As the photos show, the Chapel is no longer there, it having been abandoned in 1924 when it was declared unsafe and then demolished. All that remains is the graveyard, which continued to be used after the demolition of the Chapel, with the last burial there recorded in 1953.The site for a new Chapel further down the road was acquired in 1925, and that was opened in 1927. This replacement building is still there today, although it ceased to be a place of worship in 1996 and has since been converted to residential use.




Extracts from the Souvenir of Centenary Celebrations of 1936 and the old minutes book for the Chapel, can be read by clicking on the photo, and they give some interesting facts about it’s inception and the early days of the Chapel when it was getting established.

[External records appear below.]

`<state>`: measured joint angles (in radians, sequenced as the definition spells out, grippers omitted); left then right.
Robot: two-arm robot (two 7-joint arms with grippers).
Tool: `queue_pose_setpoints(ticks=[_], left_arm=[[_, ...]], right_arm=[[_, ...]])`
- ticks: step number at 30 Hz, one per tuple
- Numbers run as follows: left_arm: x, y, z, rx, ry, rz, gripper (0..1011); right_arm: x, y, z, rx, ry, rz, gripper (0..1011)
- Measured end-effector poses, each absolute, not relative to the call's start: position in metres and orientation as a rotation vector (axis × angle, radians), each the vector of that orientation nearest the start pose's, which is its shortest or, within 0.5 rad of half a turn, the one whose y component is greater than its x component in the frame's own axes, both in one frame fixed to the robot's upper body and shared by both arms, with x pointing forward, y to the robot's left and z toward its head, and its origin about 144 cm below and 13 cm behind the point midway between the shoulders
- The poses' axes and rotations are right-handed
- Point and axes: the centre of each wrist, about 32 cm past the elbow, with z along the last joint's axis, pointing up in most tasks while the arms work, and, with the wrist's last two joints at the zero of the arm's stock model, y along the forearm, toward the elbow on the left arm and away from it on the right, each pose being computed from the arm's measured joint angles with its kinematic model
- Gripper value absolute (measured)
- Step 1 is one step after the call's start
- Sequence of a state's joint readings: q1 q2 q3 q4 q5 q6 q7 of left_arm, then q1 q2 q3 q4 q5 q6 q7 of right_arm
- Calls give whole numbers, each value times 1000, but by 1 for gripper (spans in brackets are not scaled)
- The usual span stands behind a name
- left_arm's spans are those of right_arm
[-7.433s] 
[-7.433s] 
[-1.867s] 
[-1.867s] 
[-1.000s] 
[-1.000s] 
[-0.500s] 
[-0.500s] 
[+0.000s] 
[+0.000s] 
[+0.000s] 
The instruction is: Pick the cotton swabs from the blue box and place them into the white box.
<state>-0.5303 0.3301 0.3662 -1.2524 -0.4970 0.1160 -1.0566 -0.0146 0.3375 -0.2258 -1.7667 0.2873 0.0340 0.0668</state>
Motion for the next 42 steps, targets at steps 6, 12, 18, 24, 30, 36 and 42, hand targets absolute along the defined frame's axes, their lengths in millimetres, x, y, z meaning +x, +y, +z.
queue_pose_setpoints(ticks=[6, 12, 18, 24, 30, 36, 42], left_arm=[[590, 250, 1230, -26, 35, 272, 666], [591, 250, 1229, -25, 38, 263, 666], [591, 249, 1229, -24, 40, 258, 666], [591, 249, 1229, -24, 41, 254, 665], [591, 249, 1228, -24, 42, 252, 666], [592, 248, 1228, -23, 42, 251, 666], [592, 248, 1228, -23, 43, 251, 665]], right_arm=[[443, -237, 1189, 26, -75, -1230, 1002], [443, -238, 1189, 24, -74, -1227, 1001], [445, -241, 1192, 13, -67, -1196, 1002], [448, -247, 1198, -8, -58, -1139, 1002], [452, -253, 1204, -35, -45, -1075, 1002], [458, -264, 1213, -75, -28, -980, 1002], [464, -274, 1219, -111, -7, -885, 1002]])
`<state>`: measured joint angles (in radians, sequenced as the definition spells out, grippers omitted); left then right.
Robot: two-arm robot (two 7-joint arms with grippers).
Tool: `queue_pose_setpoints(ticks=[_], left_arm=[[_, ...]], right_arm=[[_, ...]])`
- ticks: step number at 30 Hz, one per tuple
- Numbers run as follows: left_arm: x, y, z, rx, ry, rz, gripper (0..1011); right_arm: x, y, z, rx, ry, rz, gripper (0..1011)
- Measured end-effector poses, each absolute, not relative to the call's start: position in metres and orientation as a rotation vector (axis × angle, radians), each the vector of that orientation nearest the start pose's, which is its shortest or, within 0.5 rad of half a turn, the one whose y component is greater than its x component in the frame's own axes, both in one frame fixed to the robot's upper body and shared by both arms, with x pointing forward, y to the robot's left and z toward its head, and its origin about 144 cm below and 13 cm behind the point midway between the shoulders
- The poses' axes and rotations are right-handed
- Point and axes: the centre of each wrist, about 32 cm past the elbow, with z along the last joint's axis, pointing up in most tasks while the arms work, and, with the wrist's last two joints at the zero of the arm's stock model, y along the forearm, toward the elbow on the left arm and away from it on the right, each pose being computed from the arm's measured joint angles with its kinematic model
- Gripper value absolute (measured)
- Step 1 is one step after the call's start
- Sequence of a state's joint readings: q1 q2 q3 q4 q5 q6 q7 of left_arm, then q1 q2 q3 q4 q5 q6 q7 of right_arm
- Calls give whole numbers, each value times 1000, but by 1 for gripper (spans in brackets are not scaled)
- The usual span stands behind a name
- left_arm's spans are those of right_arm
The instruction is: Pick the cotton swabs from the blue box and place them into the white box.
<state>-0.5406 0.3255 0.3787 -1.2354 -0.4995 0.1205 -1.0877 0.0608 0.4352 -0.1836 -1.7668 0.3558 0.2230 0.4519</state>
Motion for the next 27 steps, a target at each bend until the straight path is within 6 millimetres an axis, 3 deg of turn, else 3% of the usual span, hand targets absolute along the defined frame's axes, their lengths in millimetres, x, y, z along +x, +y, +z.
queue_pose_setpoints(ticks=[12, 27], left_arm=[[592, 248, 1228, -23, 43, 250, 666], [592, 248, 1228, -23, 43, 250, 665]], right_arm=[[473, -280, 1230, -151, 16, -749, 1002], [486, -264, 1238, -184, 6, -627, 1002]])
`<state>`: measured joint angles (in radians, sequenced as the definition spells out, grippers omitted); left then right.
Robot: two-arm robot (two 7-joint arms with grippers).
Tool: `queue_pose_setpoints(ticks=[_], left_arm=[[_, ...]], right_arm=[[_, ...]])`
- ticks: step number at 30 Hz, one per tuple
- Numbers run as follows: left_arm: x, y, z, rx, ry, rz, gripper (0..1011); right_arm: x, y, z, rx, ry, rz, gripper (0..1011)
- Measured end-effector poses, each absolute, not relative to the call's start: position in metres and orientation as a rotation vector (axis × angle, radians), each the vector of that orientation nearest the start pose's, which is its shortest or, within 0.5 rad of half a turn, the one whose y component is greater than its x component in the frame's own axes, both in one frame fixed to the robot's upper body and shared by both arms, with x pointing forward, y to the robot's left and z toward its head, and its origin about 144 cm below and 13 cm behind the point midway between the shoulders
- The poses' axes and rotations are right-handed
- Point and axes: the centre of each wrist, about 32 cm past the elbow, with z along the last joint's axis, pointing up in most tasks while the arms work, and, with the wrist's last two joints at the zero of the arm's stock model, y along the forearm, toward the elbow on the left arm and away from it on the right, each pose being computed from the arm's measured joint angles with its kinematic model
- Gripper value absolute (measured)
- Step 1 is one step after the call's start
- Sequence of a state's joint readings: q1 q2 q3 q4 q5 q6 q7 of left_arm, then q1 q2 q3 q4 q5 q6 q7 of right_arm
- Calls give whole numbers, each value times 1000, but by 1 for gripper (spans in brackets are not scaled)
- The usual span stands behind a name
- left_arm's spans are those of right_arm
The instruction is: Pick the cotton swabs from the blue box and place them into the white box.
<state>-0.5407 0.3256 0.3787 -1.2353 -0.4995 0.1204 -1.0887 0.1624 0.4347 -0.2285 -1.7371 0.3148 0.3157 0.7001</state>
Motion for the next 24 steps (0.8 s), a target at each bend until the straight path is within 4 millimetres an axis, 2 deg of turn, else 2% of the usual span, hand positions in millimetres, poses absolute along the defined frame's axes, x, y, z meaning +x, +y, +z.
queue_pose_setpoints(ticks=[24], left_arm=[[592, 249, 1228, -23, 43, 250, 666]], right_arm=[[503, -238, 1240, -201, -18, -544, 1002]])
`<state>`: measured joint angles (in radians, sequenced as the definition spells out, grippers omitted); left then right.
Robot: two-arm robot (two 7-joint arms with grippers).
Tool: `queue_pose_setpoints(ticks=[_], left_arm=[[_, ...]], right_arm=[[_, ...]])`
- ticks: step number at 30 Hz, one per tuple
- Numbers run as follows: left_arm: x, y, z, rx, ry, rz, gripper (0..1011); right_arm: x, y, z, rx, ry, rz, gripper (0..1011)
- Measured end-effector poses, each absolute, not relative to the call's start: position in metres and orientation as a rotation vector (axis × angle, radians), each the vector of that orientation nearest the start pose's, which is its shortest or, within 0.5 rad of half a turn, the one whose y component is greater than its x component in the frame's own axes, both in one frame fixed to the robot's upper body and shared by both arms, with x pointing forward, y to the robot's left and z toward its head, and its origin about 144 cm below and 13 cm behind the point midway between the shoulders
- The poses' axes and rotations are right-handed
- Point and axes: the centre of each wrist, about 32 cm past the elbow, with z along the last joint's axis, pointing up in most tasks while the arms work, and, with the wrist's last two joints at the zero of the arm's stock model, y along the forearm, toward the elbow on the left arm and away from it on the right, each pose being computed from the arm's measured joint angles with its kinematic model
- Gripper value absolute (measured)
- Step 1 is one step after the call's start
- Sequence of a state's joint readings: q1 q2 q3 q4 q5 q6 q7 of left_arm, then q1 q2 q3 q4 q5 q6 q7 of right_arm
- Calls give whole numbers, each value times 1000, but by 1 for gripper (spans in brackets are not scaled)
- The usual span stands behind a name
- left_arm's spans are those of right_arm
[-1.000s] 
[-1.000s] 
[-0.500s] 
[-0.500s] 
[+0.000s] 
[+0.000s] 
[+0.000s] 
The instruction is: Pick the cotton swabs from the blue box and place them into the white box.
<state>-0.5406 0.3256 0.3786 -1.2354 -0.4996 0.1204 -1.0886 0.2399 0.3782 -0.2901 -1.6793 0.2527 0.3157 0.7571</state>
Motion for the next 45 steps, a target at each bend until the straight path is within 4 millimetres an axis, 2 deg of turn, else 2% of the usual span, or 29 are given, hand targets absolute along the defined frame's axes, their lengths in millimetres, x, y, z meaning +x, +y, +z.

They provide a record of the first meetings in 1836 when it was resolved “with great daring” to build a chapel from the funds available which were £13 in cash with a promise of a further £41 after collection in all the outlying areas There are also interesting items about everyday things, such as "precuring iron candle sticks, a pair or two of snuffers, lamps, oil, candles and brushes”,and also “asking Mr Smith to remove his cow-house” by a certain date.



As was the practice of many chapels in those days, Horkinstone provided an annual Christmas Day Tea. The local paper at the time in December 1883 said, “ The Christmas entertainment was a great success. About 300 sat down to an excellent tea. After tea Mr W Kershaw took the chair when an excellent programme of glees, duets, readings and songs together with piano duets by Mrs Crabtree and Mrs Kershaw. Mr L Crabtree presided at the piano”.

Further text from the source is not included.